WORK ITEM – Starting at the line below that contains "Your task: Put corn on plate" and ending at the line that contains "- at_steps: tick", retype each line exactly as it stands, but omit the pictures.

INPUT FOR THIS TASK –
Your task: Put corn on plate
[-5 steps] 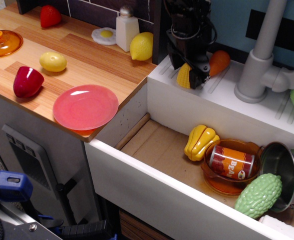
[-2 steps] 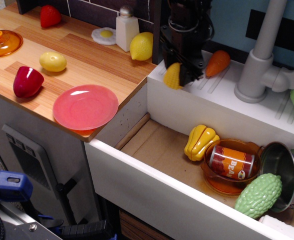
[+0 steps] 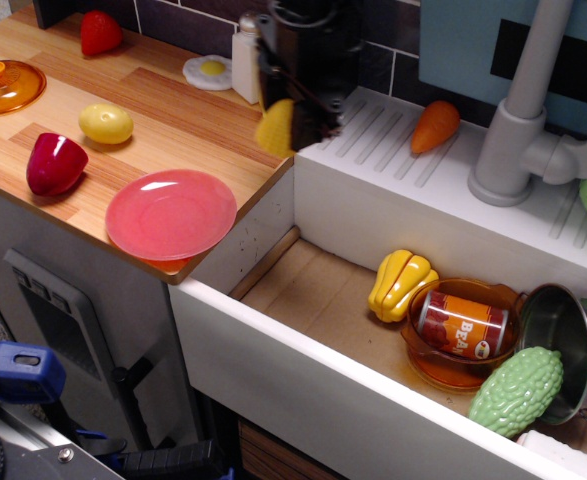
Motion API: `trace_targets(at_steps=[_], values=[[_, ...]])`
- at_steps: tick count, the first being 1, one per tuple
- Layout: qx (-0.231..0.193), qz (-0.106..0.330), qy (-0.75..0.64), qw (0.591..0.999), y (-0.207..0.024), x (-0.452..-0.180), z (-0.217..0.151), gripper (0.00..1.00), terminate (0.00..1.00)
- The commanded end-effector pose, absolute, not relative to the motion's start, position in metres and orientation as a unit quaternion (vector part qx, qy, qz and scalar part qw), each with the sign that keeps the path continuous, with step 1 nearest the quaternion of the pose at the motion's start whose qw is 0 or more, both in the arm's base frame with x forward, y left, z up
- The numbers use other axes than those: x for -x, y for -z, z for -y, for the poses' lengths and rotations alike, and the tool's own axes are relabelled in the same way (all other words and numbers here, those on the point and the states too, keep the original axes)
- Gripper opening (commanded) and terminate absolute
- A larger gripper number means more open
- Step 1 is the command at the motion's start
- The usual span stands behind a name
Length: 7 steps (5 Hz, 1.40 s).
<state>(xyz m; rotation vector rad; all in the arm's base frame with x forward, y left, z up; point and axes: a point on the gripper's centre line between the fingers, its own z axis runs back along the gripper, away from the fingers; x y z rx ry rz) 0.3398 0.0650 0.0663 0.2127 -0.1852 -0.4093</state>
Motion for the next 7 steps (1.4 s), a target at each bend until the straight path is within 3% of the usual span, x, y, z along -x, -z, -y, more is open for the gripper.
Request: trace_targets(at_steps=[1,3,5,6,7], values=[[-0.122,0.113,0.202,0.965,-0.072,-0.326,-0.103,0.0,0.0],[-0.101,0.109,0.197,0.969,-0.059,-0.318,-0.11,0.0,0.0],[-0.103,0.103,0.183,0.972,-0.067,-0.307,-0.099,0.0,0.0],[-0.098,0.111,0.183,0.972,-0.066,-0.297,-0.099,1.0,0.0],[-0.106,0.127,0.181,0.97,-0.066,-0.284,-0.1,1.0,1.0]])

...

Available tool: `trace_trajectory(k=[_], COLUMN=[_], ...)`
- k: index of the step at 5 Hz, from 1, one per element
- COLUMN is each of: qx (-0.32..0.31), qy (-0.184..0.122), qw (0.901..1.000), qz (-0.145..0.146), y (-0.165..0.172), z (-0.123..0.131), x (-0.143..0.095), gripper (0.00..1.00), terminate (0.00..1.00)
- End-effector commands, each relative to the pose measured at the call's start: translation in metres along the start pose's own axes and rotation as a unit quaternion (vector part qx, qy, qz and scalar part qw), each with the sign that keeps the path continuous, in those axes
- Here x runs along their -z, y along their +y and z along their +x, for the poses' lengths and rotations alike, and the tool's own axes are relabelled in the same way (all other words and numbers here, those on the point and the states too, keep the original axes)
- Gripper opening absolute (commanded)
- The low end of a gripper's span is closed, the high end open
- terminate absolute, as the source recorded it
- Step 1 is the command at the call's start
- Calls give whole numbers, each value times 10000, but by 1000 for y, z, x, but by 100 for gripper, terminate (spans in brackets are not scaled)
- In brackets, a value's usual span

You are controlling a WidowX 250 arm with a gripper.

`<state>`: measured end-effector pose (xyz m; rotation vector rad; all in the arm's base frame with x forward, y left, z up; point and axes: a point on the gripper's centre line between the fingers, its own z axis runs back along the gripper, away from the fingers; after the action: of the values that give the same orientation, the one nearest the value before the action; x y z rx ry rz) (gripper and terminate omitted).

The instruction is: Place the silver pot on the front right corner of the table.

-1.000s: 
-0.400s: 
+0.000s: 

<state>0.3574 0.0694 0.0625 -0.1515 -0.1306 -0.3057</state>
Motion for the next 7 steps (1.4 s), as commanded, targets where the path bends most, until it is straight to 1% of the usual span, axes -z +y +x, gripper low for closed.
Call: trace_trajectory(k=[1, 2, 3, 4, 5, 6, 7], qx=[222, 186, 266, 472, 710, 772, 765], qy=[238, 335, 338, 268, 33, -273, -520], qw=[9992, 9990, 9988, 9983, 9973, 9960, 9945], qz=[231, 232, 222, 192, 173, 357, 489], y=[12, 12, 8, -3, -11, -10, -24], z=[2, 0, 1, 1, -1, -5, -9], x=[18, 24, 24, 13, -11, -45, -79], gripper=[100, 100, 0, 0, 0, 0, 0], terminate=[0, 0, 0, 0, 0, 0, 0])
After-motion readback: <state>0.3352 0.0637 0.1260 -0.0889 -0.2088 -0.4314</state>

RESULT –
Your task: Put corn on plate
[-5 steps] 
[-2 steps] 
[+0 steps] 
Motion API: `trace_targets(at_steps=[_], values=[[_, ...]])`
- at_steps: tick count, the first being 1, one per tuple

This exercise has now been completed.